Manulife Financial Corporation (TSX:MFC)
Current Share Price: C$ 19.29
Industry: Insurance
Sector: Financial Services
The third most traded stock on the TSX is Toronto-based insurance and wealth management company Manulife Financial Corporation, which has current P/E ratio of 9.8 along with 8.15 per cent of return on equity. In its second quarter 2020 results, the financial stock’s revenue went up 23.7 per cent year-over-year to C$27.5 billion. The net income stood at C$ 0.7 billion.
Manulife stocks are down nearly 27 per cent this year. However, the scrips advanced by three per cent in three months. The company’s current market capitalization is C$ 37 billion and per share (EPS) is C$ 1.96. The insurance company distributed C$ 0.28 quarterly dividends and posted an impressive dividend yield of 5.88 per cent.
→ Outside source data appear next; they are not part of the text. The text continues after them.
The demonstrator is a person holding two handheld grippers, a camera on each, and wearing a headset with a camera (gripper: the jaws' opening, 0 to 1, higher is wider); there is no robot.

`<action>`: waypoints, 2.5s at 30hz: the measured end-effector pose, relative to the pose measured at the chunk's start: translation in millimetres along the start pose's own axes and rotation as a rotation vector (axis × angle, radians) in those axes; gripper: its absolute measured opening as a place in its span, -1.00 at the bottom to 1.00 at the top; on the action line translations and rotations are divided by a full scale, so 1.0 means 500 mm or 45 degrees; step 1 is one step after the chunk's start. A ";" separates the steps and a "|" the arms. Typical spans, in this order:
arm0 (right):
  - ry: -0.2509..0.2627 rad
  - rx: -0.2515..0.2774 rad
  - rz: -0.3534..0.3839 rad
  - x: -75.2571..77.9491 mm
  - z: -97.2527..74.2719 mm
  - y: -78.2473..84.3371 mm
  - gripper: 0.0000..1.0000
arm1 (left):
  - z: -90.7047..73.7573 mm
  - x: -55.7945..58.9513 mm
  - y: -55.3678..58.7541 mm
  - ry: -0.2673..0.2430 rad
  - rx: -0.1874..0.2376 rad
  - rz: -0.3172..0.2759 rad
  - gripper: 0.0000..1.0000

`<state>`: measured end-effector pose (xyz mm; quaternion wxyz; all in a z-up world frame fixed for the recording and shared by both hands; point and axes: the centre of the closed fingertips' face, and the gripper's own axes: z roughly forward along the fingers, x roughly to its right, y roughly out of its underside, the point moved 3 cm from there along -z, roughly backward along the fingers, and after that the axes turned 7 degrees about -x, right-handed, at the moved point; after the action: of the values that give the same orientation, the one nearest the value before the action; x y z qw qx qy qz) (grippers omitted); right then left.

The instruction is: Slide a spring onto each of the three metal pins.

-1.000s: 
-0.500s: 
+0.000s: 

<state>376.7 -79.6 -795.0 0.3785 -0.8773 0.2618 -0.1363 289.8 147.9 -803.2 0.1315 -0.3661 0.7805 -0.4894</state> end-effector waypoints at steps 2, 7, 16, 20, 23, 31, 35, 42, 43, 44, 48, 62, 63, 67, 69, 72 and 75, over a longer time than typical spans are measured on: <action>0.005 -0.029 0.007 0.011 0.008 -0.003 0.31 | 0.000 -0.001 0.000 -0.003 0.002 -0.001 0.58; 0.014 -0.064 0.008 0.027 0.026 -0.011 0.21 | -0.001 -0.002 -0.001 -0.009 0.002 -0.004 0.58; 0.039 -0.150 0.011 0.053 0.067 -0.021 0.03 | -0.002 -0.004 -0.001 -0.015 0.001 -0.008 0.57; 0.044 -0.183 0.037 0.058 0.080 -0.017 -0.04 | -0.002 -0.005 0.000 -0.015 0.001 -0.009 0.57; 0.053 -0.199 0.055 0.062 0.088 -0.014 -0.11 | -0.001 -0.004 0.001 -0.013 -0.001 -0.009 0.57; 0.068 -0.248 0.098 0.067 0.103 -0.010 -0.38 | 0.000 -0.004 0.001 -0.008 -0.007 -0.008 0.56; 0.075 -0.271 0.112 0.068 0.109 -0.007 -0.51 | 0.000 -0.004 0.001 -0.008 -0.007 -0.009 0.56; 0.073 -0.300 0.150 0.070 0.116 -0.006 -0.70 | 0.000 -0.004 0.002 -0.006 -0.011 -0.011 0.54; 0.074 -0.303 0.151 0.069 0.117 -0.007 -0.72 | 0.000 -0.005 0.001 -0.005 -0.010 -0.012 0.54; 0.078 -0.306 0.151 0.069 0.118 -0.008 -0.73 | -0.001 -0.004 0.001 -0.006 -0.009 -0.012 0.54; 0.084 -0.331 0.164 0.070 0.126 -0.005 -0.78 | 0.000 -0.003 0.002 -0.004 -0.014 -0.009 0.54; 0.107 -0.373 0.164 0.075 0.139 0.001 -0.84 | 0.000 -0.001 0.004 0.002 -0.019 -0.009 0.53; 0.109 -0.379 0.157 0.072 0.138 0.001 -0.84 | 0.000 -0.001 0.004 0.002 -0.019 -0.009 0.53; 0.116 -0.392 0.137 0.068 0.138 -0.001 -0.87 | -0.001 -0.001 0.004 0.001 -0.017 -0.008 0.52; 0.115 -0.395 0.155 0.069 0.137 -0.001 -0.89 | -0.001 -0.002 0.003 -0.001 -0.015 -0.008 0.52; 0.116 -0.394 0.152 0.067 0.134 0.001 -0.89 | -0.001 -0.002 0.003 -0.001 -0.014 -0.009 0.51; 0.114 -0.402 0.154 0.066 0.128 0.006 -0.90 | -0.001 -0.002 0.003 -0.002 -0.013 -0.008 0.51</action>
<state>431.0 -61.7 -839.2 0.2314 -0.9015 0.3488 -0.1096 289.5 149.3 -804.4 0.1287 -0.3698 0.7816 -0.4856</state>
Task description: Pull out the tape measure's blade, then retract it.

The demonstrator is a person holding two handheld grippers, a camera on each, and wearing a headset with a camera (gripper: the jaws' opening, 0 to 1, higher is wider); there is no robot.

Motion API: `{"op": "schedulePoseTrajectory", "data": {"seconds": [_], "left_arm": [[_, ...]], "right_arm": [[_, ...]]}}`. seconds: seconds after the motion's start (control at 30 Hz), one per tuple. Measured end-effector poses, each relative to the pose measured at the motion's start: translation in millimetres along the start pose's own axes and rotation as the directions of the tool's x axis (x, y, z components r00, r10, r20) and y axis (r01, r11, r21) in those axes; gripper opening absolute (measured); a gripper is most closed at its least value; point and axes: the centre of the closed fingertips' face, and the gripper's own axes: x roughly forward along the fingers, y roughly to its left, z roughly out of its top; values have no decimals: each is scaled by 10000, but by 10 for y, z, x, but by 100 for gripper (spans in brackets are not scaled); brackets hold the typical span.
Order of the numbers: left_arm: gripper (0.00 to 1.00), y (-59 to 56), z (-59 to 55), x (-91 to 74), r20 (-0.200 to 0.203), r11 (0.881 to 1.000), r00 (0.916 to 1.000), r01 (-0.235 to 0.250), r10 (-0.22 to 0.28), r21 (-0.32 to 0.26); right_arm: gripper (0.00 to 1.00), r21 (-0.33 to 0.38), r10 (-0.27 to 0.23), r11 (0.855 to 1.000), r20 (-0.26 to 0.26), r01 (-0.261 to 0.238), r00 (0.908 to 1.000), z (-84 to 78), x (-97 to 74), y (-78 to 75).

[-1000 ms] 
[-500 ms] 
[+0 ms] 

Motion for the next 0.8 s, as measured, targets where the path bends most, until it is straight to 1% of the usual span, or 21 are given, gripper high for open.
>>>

Manulife operates under John Hancock wing in the United States. In Canada, its retail wing offered group benefits, retail insurance, retail segregated funds, and digital banking facilities. Manulife’s Asian business picked up well amid pandemic times, posting 3.8 per cent rise in profits to C$ 489 million in the second quarter.
Apart from Suncor Energy (TSX:SU), Air Canada (TSX:AC) and Manulife Financials (TSX:MFC), some of the other top trending stock on the TSX includes Barrick Gold, Northern Dynasty Minerals and Enbridge.